Disclaimer: I'm not J.K. Rowling; I'm only visiting her universe for nonprofit fun and edification. (No profit is being made and no copyright infringement is intended).
***
From the journal of Hermione Granger
(undated - first week of July 1998)
The dreams seem to know that I'm sleeping in a new room. Now it isn't Bellatrix but the snatchers—I'm dreaming a repeated loop of the moment when they dragged us out of the tent and I just had time to hit Harry with a jinx to make his face unrecognizable. I never did ask him if it hurt. I don't think any of us were thinking about that at the time.
That moment that plays over and over. And then I wake up, uselessly early. It's four or five in the morning, too early to get up, too late to think about more sleep, and I'm still on high alert. So I'm lying awake without being about to do anything about it.
This room doesn't have windows, so I have wandlight or candles and that's it. No fire, of course, because the bed curtains keep me warm enough through a summer night.
Over and over. It's the way that I used to review my tests, what I answered on what item. In this case, the test item is the casting of that jinx. I don't know why my brain has fixed on that. It was all I had time to do, and it worked, or so I tell the examiner in my brain. They—the enemy—didn't recognize Harry, and that bought us enough time—enough time to be saved by chance.
Only then that takes me to another thread, which I don't want to think about. The questioning. I knew it wasn't going to end well, no matter what happened, but it was those agonizing moments when Lucius dragged Draco over to look at us, and he mumbled and shuffled and didn't know. "Yeah, could be," he mumbled, when Lucius asked him if it was Harry, which was odd because he never was a mumbler before. I would have expected him to be crisp and certain about it, and recommend Ron and me both for torture forthwith even if he wasn't sure about Harry.
Fifth year, I remember him looking us all over when Umbridge had caught us out in her office, and she was going to torture us right there. I remember that look: pale eyes alight and gleaming, yes and (the really repellent detail) the gleam on his lips too—he must have been licking them. Avid, greedy for the naughty parts which were about to transpire. Nasty. He was fully expecting to get off on it.
Maybe he just didn't expect to be asked to identify people he knew. Or didn't want the Dark Lord summoned because he was more afraid of him than he was eager to get us back…
I really don't want that nasty little git in my brain at four a.m. But there he is, lodged like something stuck in an impossible-to-reach spot. What bothers me about that memory is how it doesn't line up at all with what we've known about Draco since first year…

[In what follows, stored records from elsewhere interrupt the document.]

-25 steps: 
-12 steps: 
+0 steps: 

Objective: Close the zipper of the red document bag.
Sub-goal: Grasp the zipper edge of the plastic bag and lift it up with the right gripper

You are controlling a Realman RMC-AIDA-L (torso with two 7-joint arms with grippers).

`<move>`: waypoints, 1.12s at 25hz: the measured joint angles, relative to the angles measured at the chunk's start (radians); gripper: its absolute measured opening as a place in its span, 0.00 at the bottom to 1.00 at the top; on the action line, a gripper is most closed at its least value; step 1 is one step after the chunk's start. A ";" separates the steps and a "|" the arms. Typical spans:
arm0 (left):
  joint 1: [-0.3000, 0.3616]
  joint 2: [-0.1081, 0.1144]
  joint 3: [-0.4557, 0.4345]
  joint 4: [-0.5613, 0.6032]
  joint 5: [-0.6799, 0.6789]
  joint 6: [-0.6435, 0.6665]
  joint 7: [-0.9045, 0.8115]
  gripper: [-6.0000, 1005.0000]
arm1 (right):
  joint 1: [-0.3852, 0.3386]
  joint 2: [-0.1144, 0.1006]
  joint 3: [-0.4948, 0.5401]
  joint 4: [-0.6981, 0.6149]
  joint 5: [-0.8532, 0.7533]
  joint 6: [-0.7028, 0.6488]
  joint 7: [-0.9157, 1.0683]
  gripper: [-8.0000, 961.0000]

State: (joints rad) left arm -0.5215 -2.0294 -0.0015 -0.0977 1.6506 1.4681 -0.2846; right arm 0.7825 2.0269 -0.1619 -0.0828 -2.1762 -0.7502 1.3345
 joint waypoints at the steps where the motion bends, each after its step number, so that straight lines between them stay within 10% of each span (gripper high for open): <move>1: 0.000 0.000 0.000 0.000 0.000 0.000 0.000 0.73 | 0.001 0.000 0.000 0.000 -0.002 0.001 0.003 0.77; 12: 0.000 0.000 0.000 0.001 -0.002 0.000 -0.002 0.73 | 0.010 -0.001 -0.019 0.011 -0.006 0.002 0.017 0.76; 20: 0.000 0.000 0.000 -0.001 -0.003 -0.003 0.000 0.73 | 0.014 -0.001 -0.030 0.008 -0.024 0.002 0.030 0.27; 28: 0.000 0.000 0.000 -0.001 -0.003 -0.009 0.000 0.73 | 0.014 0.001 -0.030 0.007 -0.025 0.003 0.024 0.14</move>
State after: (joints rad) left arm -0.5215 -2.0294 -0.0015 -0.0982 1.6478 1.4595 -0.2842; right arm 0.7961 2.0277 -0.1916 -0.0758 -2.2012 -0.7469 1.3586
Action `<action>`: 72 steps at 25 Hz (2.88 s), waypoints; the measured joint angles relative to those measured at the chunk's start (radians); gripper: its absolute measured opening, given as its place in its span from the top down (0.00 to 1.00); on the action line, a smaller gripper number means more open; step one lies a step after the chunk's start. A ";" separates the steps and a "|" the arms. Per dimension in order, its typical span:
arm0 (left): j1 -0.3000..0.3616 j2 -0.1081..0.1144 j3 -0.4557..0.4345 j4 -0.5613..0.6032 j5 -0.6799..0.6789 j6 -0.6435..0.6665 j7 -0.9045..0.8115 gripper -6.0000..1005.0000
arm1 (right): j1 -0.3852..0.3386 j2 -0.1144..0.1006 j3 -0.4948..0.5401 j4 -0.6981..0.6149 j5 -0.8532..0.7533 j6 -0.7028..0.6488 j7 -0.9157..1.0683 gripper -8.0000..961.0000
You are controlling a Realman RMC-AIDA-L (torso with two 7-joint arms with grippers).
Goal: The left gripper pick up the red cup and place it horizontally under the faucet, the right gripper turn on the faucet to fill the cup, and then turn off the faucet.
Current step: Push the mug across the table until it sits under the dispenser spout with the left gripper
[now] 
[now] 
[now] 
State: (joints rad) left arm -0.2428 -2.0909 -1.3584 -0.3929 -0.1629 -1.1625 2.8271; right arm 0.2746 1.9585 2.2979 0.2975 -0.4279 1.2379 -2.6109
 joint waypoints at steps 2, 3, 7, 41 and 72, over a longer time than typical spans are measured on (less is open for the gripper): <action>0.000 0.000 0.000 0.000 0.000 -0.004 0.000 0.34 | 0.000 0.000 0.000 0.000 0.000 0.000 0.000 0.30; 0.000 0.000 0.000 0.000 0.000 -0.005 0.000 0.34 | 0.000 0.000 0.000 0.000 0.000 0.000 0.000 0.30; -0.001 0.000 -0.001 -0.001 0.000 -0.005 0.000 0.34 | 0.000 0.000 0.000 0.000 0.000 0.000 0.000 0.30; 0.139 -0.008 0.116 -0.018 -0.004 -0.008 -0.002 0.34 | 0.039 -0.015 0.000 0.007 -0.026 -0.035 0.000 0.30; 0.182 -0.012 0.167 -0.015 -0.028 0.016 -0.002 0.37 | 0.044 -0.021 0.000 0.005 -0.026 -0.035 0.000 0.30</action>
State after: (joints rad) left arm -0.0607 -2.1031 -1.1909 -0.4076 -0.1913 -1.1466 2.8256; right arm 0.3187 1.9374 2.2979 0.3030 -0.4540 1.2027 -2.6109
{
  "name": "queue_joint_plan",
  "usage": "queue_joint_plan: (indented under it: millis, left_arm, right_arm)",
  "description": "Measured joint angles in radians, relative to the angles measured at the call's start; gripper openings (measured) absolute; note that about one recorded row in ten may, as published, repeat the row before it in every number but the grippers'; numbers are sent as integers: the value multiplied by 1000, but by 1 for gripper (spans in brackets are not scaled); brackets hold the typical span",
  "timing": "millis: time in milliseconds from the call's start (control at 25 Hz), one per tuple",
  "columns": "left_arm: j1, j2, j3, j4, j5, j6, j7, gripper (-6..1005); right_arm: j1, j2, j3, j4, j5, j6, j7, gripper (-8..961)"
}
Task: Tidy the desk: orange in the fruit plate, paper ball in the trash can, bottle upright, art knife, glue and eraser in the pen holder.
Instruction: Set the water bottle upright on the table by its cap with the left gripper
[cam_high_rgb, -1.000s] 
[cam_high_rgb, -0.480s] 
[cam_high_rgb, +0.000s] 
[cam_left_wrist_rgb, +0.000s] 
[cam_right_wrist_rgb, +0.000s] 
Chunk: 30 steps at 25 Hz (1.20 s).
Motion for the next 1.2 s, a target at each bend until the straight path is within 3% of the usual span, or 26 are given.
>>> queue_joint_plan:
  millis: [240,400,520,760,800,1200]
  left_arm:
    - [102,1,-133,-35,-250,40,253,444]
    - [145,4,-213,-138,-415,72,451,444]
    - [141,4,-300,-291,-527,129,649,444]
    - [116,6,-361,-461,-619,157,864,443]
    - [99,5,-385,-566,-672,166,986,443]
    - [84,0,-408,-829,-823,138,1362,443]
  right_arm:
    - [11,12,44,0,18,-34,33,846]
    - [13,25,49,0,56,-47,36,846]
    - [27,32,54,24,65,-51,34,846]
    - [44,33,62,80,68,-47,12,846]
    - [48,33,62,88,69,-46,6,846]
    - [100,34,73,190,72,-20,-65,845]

Fourth year, when we were fourteen. The little Death Eater reunion at the Quidditch World Cup. He was lounging there at the edge of the woods, pointing at the Muggles lofted sixty feet above the ground and jeering that I'd best keep my head down if I didn't want to be up there too showing my knickers. I've been threatened with worse since, but for some reason that still gives me a chill. Coming-of-age for a baby Death Eater is threatening the Muggle-born girl with your rudimentary idea of sexual humiliation.
Well, if it comes to it, he's gotten his comeuppance for that comment. Neville still won't tell me what they were threatening to do to him, but that refusal and the fact they were starting by tearing off his clothes… and the way he couldn't stop shaking afterward.
I am absolutely not going to feel sorry for him. Except that when Neville told Ron what happened and Ron started laughing, I felt chilled to the bone. And that was the beginning of the end with Ron, wasn't it? I refused to laugh along at the humiliation of an enemy. Not that Draco wasn't perfectly vile about Ron's family (more coaching at home, I'm sure). And about Harry. And about Neville's family—except that Neville seems to have forgiven that, or made allowances for Draco being all talk. After all, he's been launching these little verbal missiles at us for six years, and judging his next effort by how big a flinch he got. I don't think he actually ever thought about the reality behind his words. After talking about how Ron's mother was fat and Ron's father was shabby, he turned into a bundle of hissing indignation if you said anything about his parents.
Particularly after his father went to prison.
And as an Azkaban escapee, Lucius is up for the Dementor's Kiss, unless I misunderstood something. I suppose they're holding off for the trial. I really want to hope that it will be a real trial, but their notion of justice seems to change with the seasons.
Ye gods and goddesses, I want to sleep. There's plenty of time to think about this tomorrow.
***
After a week or so of systematic cataloguing of the Pensieve vials and unsystematic sampling of same, Hermione learns that this has been Derwent's test of her curiosity.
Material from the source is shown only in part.